[Opening Exercise material section]
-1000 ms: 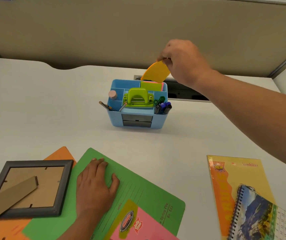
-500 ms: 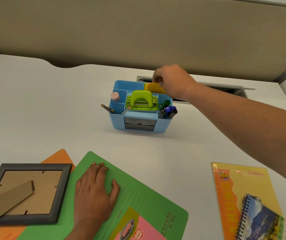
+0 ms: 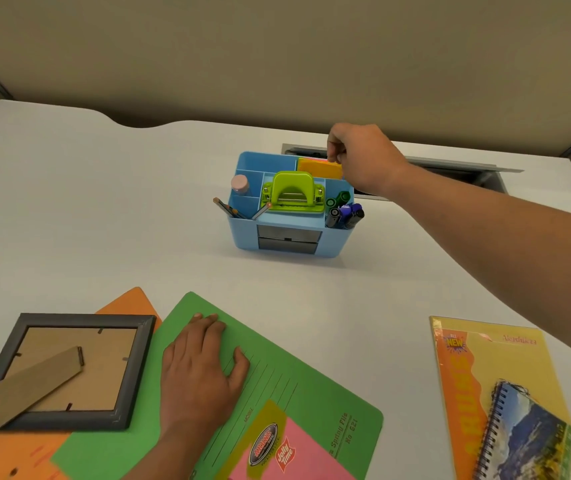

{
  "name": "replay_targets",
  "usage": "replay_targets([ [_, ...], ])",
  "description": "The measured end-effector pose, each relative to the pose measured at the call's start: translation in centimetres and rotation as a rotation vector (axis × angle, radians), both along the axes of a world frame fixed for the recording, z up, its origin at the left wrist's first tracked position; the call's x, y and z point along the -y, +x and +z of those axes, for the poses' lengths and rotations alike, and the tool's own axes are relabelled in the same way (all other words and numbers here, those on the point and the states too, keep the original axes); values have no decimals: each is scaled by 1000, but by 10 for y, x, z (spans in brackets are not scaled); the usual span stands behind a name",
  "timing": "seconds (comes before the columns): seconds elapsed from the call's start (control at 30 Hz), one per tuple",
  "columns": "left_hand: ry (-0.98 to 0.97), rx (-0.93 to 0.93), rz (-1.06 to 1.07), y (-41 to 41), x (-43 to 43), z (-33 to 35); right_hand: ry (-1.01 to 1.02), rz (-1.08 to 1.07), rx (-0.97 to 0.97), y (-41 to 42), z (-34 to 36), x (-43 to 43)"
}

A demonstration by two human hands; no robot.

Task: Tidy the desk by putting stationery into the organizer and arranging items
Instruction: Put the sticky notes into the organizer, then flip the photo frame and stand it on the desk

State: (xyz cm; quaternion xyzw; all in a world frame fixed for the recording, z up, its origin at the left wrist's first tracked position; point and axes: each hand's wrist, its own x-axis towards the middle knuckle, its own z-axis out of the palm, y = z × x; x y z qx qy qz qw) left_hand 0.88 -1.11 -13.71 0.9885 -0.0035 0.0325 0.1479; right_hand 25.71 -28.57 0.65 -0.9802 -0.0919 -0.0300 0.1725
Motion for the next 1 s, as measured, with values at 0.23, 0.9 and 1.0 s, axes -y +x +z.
replay_targets([
  [0.23,8,-5,-10,-1,-1,-3,291,-237,188,-65,1,25],
  [0.9,-17,-84,-133,-11,-13,2,263,-329,-223,-365,-131,-20],
  [1.0,3,-119,-199,-16,-19,2,168,-313,-215,-368,-136,-29],
])
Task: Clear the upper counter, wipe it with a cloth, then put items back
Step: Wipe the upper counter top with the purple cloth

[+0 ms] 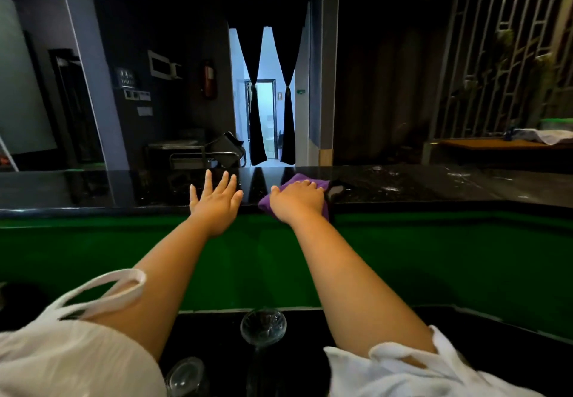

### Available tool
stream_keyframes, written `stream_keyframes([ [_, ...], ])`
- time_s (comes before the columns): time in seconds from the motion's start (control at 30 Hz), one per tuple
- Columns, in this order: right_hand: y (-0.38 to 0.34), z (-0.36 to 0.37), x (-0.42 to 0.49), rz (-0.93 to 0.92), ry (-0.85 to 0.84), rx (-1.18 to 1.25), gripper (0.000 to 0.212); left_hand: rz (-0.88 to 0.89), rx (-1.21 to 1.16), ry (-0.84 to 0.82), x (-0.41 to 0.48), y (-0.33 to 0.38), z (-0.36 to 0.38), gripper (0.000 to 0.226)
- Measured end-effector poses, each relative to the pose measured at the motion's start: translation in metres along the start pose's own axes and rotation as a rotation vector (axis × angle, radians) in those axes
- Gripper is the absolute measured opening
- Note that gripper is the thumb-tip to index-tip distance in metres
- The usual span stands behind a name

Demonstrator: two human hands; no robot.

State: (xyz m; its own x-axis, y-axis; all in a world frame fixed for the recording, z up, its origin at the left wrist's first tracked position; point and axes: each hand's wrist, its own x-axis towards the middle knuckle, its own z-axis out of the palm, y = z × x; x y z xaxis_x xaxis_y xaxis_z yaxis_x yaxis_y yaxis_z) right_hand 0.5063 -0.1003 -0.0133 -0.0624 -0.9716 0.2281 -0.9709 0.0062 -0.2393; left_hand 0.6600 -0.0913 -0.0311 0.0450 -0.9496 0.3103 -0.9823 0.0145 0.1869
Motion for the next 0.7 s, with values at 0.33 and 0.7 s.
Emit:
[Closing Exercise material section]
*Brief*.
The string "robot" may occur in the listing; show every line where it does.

*Solution to this problem*.
A demonstration by two human hands; no robot.
Demonstrator: two human hands; no robot.

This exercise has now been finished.